High-density lipoprotein-(HDL) associated cholesteryl esters (CE) are taken up by hepatic and extrahepatic cells at a higher rate than HDL apolipoproteins. This selective uptake of HDL CE is independent from HDL particle uptake. For low-density lipoprotein (LDL), receptor-mediated endocytosis by cells is well established. In this study, the question was addressed if LDL-associated CE are also taken up by cells independently from LDL particles, i.e., selectively.

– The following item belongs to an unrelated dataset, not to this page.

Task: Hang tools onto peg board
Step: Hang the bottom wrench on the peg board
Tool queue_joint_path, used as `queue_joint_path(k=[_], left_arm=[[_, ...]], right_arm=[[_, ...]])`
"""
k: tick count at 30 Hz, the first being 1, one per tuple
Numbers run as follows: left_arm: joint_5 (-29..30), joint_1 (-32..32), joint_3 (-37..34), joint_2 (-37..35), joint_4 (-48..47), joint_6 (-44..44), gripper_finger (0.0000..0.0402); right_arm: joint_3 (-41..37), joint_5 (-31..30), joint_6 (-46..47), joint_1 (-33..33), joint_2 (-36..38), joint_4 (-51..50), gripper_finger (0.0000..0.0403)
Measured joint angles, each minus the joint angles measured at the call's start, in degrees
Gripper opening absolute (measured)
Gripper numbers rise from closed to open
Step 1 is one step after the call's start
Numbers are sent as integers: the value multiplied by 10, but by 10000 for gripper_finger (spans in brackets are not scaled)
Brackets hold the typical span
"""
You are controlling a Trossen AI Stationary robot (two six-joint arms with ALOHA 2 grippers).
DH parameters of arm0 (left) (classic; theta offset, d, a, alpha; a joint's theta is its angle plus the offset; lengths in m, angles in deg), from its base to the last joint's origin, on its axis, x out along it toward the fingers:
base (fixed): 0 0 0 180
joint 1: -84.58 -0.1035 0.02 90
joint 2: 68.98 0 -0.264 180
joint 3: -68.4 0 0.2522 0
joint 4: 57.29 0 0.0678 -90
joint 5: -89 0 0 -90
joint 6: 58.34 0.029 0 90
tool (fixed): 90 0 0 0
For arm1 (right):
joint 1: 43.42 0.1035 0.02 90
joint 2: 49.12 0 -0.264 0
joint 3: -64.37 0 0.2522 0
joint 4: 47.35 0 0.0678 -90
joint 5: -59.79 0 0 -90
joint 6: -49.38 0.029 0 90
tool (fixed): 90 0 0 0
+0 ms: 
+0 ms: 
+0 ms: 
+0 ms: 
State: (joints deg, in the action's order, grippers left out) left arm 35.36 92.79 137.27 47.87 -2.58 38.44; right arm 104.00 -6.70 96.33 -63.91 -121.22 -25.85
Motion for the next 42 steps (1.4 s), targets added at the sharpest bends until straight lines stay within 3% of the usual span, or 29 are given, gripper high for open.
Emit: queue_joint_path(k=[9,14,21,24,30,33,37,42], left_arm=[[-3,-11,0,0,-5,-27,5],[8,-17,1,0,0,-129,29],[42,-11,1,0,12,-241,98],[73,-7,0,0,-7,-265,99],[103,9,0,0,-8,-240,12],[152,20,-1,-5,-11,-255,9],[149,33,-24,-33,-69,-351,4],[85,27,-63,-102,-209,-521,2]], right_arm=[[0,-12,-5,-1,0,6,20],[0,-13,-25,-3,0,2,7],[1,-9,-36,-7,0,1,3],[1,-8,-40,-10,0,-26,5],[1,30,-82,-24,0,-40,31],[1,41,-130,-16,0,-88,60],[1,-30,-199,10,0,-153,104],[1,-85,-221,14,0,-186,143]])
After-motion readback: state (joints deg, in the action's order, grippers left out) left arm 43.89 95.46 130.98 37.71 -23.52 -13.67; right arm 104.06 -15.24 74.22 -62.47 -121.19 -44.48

Human LDL (d = 1.02-1.05 g/ml) was doubly radiolabeled with intracellularly trapped tracers: [125I]Tyramine-Cellobiose ([125I]TC) traced apolipoprotein B, [3H]cholesteryl oleyl ether ([3H]CEt) traced CE. The uptake of doubly radiolabeled LDL by normal and LDL receptor-negative human skin fibroblasts, human HepG2 hepatoma cells and murine J774 macrophages was investigated. Each cell type took up LDL particles as indicated by [125I]TC. However, in fibroblasts, HepG2 cells and J774 macrophages the rate of uptake for LDL-associated [3H]CEt was greater than that according to [125I]TC. These results indicate that extrahepatic and hepatic cells selectively take up LDL CE and this uptake is independent from LDL receptor-mediated endocytosis. Loading cells with cholesterol down-regulated selective uptake of LDL CE. In summary, human skin fibroblasts, human HepG2 cells and murine J774 macrophages selectively take up LDL CE, i.e., CE are taken up independently from LDL particles.